My Role: Technical product builder using AI assistance. I made all architectural decisions (which AI providers, complexity scoring design, feature prioritization, tech stack choices) and configured all services, while using AI tools to assist with code implementation.
Tech Stack
Technical Architecture
Multi-AI Provider Integration
Integrated 4 AI providers (OpenAI, Anthropic, Google Gemini, XAI) with parallel processing and intelligent routing. Each provider generates unique recipe styles simultaneously, with error handling and fallback mechanisms.
Sophisticated AI Prompt Engineering
Custom prompts.ts configuration provides each AI with comprehensive UK food safety documentation, including all 14 Natasha's Law allergens with detailed guidance. Combines domain expertise with AI capabilities to ensure culturally-appropriate British recipes with proper allergen handling and safety prioritization.
Comprehensive Cost Tracking
Every AI request is logged with token counts, costs, and performance metrics. Admin dashboard shows total costs, average per recipe, and provider comparison analytics for data-driven optimization.
Complexity-Based Request Prioritization
Requests with allergens or complex dietary needs get higher priority scores, ensuring safety-critical requests use more capable AI models. Demonstrates intelligent routing logic and risk management.
Admin Review & Publishing Workflow
Admin users can review AI-generated recipes, edit SEO metadata and allergen tags, and manage publication. Uses Clerk user metadata for role-based access control with JWT session claims.
Admin Tools & Analytics
AI Cost Analytics Dashboard

Real-time tracking of AI usage costs, token consumption, and provider performance. Shows total costs, average cost per recipe, and identifies the most cost-effective providers for data-driven decision making. (Click image to enlarge)

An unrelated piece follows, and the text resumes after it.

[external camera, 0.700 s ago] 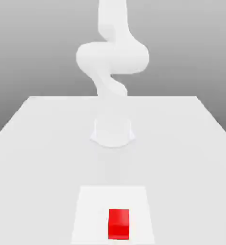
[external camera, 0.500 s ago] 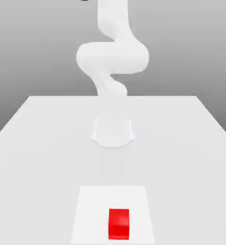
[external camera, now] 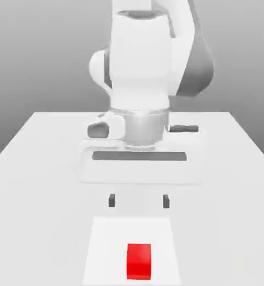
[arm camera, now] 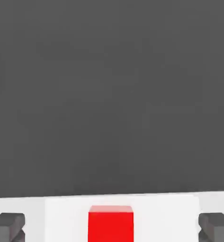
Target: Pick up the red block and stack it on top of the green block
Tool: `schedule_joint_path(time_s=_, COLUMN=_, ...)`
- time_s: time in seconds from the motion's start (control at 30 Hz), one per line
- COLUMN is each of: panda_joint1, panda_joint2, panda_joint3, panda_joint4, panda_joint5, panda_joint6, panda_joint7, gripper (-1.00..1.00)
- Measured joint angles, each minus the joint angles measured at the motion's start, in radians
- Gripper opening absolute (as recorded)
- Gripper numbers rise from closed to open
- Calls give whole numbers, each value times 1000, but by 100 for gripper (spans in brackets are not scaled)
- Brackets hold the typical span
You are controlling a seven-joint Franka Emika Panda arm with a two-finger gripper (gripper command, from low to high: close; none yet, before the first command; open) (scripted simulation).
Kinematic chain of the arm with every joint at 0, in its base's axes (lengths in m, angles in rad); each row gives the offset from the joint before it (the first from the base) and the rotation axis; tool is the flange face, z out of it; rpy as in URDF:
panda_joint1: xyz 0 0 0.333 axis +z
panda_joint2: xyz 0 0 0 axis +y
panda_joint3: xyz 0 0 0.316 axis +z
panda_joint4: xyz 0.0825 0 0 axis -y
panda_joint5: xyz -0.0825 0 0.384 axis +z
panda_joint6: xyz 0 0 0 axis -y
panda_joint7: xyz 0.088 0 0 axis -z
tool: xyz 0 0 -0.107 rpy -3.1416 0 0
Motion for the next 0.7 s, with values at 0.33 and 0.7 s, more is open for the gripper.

Admin Recipe Review & Publishing Workflow

Comprehensive admin dashboard for reviewing AI-generated recipes, editing SEO metadata, managing allergen tags, and controlling publication to public recipe pages. Demonstrates role-based access control implementation. (Click image to enlarge)
What I Learned
Service Integration
Configured Clerk authentication with Supabase using the 2025 recommended integration method. Set up Google SSO, managed JWT session claims for admin access, and implemented Row-Level Security policies.
Database Evolution
Managed 31 database migrations showing how schemas evolve as requirements become clearer. Learned when to use JSONB for flexible data structures vs. normalized tables.
Cost Awareness
Built comprehensive usage tracking from day one. Logging tokens, costs, and performance metrics enables data-driven optimization and sustainability planning for SaaS economics.
Professional Judgment
Paused development when I realized AI-generated recipes require human testing before commercial use. Technical completion doesn't equal readiness for public deployment.
Project Status
Feature-complete MVP deployed for demonstration purposes. The application is fully functional and live in production, but not commercially available. Development is paused pending implementation of human testing protocols required before AI-generated recipes can be safely published.
Next steps if resuming: Implement human testing workflow for recipe validation, add chef review notes and approval system, verify allergen safety with qualified professionals.